# Assigned task
Tally up the lines below that carry the word "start", answering with the figure alone.

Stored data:
------------------------

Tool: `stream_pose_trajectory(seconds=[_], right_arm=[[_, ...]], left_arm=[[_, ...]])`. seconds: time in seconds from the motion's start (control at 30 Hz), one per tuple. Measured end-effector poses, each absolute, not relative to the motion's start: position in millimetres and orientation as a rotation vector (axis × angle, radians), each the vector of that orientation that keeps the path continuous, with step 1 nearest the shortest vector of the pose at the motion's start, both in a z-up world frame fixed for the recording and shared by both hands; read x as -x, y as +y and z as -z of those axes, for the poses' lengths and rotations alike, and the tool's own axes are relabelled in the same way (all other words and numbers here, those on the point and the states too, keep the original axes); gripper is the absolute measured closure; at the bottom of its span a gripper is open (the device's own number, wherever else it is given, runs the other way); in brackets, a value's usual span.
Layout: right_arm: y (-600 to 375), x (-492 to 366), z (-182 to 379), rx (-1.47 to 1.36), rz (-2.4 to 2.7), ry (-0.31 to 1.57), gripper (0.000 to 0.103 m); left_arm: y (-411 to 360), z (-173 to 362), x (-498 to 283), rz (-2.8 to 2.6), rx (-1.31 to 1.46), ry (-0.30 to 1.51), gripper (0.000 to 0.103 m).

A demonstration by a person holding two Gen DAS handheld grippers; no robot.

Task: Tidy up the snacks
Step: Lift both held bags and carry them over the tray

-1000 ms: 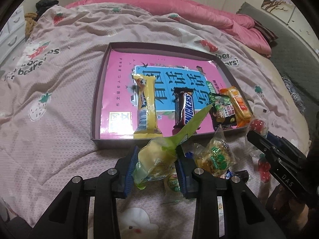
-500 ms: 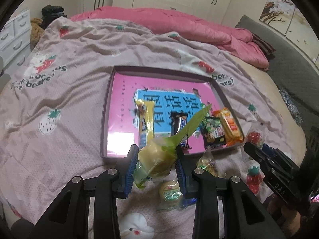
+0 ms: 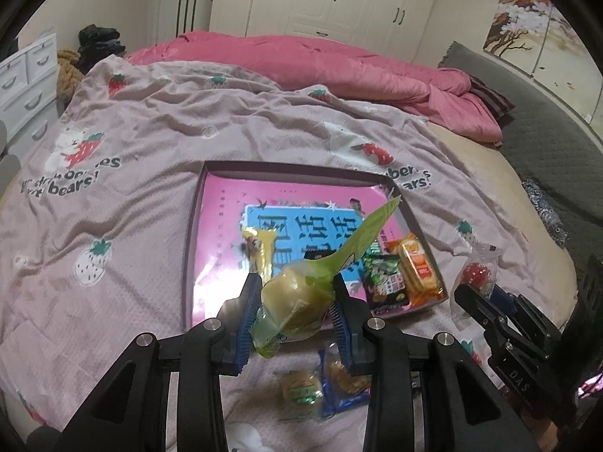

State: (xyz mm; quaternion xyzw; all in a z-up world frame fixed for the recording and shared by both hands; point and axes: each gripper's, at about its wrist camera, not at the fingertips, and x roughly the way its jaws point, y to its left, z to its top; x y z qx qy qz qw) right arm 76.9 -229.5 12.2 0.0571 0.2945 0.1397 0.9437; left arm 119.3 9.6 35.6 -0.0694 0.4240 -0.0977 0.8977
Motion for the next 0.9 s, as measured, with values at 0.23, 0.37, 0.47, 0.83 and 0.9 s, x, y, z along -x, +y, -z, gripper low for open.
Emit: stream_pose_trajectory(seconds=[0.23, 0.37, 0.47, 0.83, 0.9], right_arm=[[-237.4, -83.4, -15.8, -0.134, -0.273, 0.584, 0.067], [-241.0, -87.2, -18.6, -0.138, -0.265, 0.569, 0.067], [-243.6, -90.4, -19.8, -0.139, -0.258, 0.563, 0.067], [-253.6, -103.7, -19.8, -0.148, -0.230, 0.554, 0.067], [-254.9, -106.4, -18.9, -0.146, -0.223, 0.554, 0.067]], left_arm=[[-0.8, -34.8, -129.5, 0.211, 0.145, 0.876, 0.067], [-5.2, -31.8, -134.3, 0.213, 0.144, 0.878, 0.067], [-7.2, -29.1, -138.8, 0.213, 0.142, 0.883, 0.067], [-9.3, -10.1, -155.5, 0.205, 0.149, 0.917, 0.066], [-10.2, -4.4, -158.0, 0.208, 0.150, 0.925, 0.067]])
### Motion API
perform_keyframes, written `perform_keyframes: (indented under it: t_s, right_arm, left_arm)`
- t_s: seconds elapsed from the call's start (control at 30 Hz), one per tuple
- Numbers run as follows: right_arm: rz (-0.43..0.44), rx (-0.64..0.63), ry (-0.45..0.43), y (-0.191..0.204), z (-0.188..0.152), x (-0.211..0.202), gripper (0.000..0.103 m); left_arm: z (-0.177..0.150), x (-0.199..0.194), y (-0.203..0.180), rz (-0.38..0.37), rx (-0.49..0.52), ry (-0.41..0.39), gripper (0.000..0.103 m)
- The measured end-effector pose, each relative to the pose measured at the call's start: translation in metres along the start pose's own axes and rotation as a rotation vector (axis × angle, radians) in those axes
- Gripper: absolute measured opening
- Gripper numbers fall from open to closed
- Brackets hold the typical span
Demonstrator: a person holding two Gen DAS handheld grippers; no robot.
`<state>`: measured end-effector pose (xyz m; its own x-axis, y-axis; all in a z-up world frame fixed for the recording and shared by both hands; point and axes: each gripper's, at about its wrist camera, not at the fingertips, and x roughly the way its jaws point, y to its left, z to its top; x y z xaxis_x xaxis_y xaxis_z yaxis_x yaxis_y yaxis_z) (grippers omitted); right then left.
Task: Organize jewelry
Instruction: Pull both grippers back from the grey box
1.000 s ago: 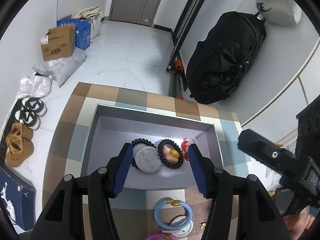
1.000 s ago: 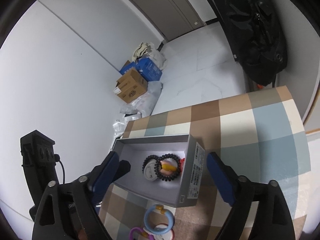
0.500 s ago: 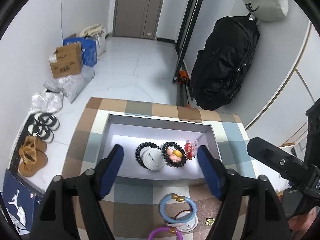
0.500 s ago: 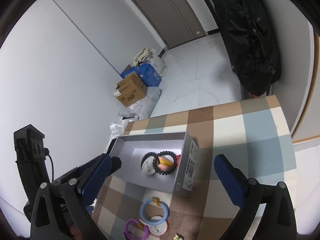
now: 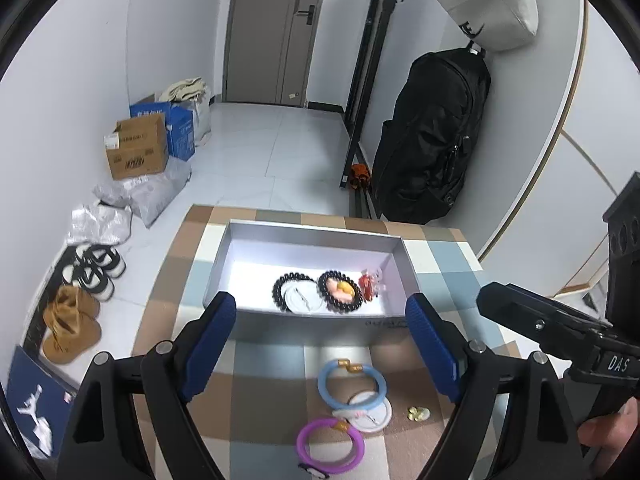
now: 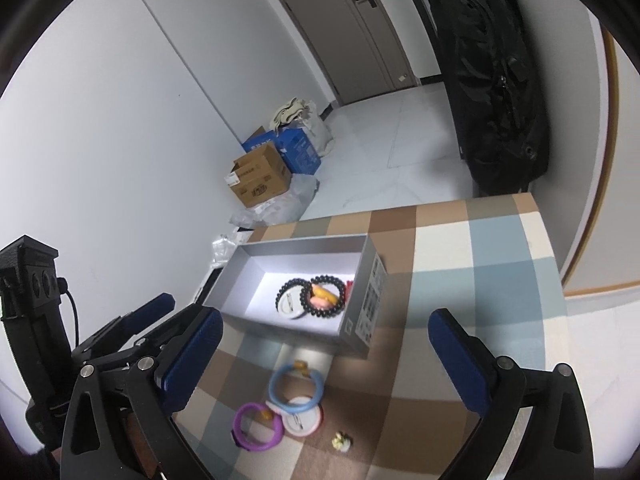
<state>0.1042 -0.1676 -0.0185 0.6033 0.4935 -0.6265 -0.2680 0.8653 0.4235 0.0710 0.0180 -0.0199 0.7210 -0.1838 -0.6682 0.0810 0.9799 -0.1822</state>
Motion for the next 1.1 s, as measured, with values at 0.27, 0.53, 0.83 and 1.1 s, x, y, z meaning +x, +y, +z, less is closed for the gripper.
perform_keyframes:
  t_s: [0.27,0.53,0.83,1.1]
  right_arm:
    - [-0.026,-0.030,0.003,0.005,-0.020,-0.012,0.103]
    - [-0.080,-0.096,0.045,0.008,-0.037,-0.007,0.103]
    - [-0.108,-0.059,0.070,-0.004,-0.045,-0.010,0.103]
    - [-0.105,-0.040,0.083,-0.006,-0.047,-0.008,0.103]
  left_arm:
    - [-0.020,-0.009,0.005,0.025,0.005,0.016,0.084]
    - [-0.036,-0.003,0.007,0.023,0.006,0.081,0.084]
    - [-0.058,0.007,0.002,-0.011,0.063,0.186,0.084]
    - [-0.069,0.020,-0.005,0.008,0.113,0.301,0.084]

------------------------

# Result of the exercise
3